Never in her entire life had she felt such despair and such a sense of self-loathing. The little bell above the door was hanging at an angle, like a songbird caught in some netting and left to die.
The morning sun shone through the gaping windows, but Sonya was shivering so hard that her teeth chattered.
Everything was in ruin—the mirrors smashed, the furniture ravaged as if attacked by wolves. Every time she pressed her hands against her eyes, trying to staunch the flood of tears, she would see Asher’s winsome smile and the way he’d so often looked at her, his eyes filled with gratitude and love. She hadn’t deserved him. He wouldn’t have loved her if he’d seen who she really was.

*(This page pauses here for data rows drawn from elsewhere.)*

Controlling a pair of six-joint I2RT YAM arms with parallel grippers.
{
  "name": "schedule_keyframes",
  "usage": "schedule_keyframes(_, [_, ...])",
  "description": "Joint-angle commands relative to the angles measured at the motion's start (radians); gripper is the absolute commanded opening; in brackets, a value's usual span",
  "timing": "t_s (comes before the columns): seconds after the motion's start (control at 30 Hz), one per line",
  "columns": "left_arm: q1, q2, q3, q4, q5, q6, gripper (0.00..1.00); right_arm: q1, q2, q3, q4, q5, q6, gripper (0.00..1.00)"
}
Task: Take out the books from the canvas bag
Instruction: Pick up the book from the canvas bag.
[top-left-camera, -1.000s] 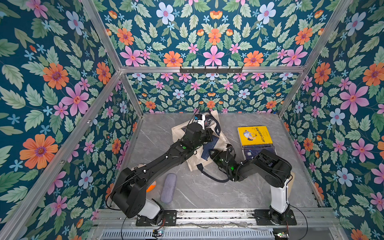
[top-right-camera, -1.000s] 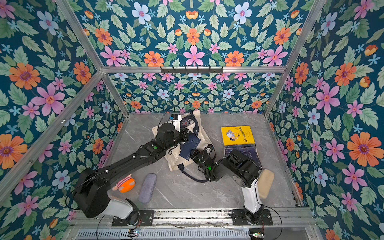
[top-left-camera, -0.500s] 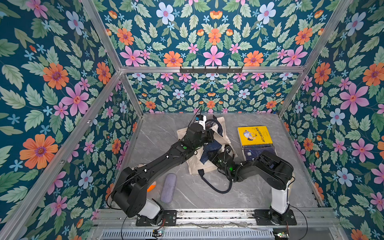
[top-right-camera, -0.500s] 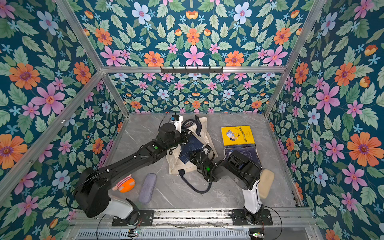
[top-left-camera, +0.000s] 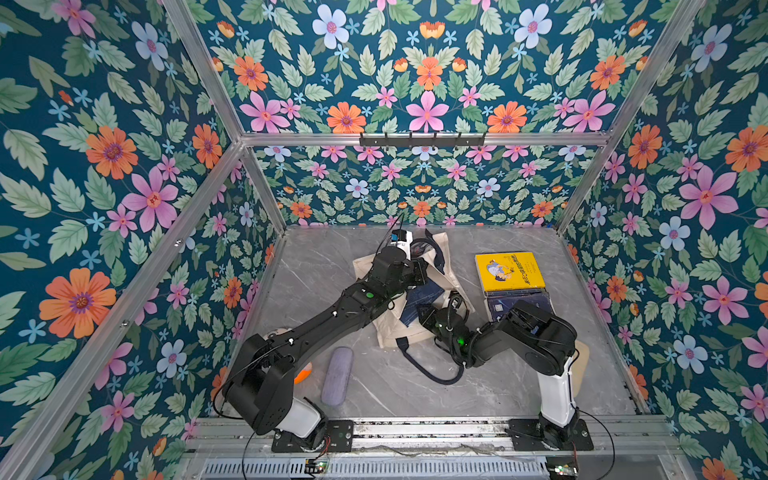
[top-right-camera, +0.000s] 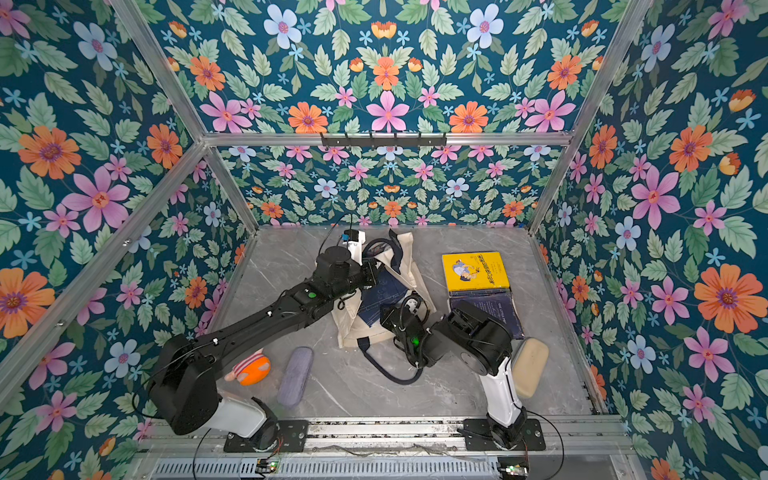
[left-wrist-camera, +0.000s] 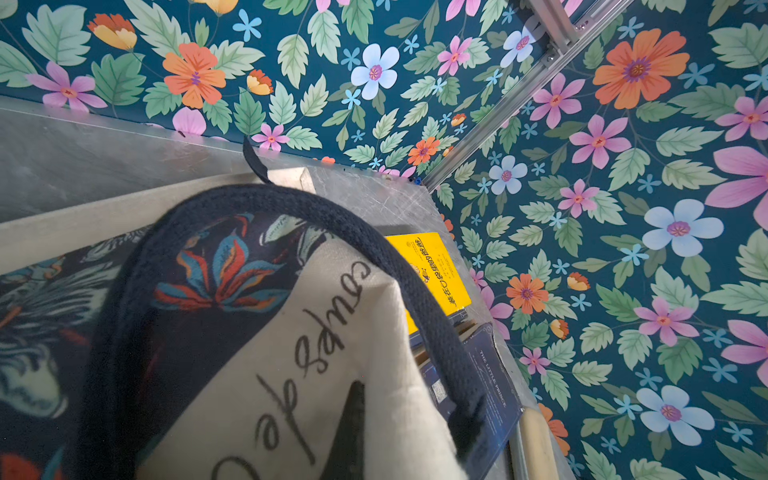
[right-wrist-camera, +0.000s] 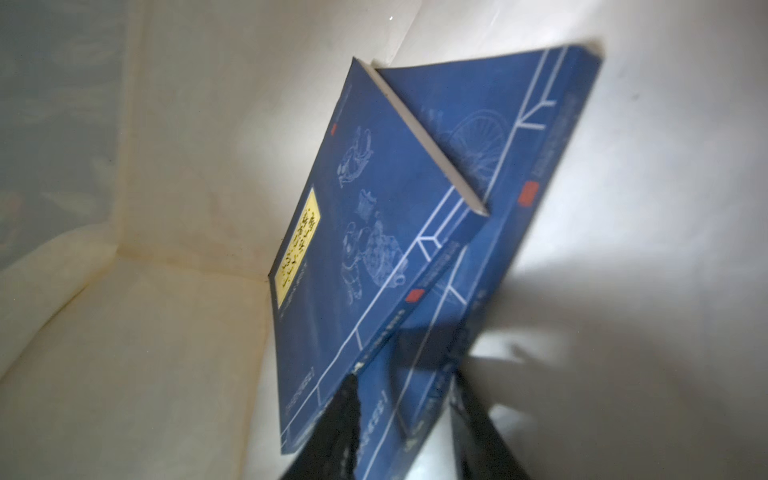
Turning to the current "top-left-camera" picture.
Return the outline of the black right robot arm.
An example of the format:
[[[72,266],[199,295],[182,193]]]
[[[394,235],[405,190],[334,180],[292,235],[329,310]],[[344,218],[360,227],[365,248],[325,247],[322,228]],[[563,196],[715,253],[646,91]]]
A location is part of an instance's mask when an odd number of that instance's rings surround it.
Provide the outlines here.
[[[571,443],[580,420],[572,368],[580,356],[574,327],[555,314],[529,302],[519,301],[500,320],[472,330],[468,314],[461,314],[462,297],[454,293],[446,307],[417,307],[420,325],[434,337],[436,346],[457,365],[451,379],[435,376],[408,353],[407,342],[398,341],[403,356],[435,383],[453,385],[467,369],[479,368],[495,356],[514,352],[538,378],[541,406],[534,433],[513,426],[508,433],[541,441],[552,449]]]

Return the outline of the yellow spine book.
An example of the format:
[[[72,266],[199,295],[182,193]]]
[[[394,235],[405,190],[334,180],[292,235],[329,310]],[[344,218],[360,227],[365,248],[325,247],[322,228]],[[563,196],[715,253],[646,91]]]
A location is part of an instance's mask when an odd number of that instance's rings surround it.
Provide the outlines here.
[[[546,281],[532,252],[478,254],[475,264],[484,293],[546,288]]]

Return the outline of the cream canvas tote bag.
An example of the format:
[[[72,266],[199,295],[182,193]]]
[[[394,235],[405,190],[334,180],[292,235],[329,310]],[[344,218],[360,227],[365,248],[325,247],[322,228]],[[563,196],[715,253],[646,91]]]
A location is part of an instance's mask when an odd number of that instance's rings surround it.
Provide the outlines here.
[[[359,329],[370,324],[374,326],[377,342],[381,348],[396,349],[403,356],[398,348],[398,341],[403,339],[407,342],[408,353],[412,356],[409,352],[411,346],[425,341],[434,342],[434,337],[420,325],[419,319],[408,327],[401,323],[400,316],[406,303],[407,293],[410,290],[396,297],[382,297],[372,292],[365,283],[365,276],[371,269],[374,256],[384,247],[389,246],[390,233],[386,235],[382,244],[373,254],[353,262],[358,278],[349,288],[349,293],[355,301],[350,316],[357,321]],[[432,305],[443,308],[447,305],[451,293],[459,293],[464,299],[465,306],[472,313],[474,307],[468,300],[450,265],[447,236],[445,234],[434,235],[426,231],[422,236],[413,234],[413,238],[411,260],[423,259],[427,263],[428,282],[432,280],[445,290],[444,294]]]

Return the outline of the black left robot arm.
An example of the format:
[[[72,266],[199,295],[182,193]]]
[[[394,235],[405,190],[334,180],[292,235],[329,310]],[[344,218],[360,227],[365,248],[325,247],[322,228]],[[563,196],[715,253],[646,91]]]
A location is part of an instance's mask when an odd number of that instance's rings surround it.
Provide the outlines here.
[[[407,291],[426,284],[427,268],[425,259],[410,259],[397,246],[383,248],[363,278],[325,310],[271,338],[249,337],[221,388],[223,399],[258,435],[282,430],[313,436],[323,413],[294,397],[296,374],[317,354],[378,319]]]

What would become of her and her daughters—and this baby growing inside her? Where could they turn?
Her sewing machines, dented and cudgeled, were sunken into their cabinets, separated from their treadles. Unwound spools of thread and bobbins, multi-colored tangles of bias tape, and crumpled pieces of pattern paper were scattered everywhere.
Who were these people—these neighbors and merchants, these men she’d wished good-day, who’d tipped their cap to her and tousled Olga’s curls? Who were these monsters who had murdered her husband and left her children without a father? Destroyed their shop, leaving Sonya and her children without a home.
The glass in the frames that held their family photographs was shattered. The photographs had been ripped into pieces, along with all the leather-bound books that had filled their shelves. Asher’s books!
What could cause people—the normal, everyday people of Kishinev—to suddenly turn so hateful? What had she and Asher ever done to offend them? Hadn’t she always been a good neighbor and friend? Wasn’t her shop always a lovely, welcoming place, where Jews and Christians alike drank glasses of tea while Sonya confected beautiful clothing and hats for them? Hadn’t the mayor’s wife, delighted with her new cloak, kissed Sonya’s cheeks and told her that she was one of Kishinev’s treasures?
She bent down and picked up a pair of Asher’s glasses, crushed by someone’s boot. Close to her ear, she heard Olga murmur, “Papa!”
The curtains were hanging in tatters from the broken windows. The beasts had ripped her fine linens from the beds and used her dressmaking sheers to slash the mattresses open. One pair of sheers, engraved with her name—a gift from her mother—was left on the floor, the two halves wrested apart. There were goose-down feathers everywhere.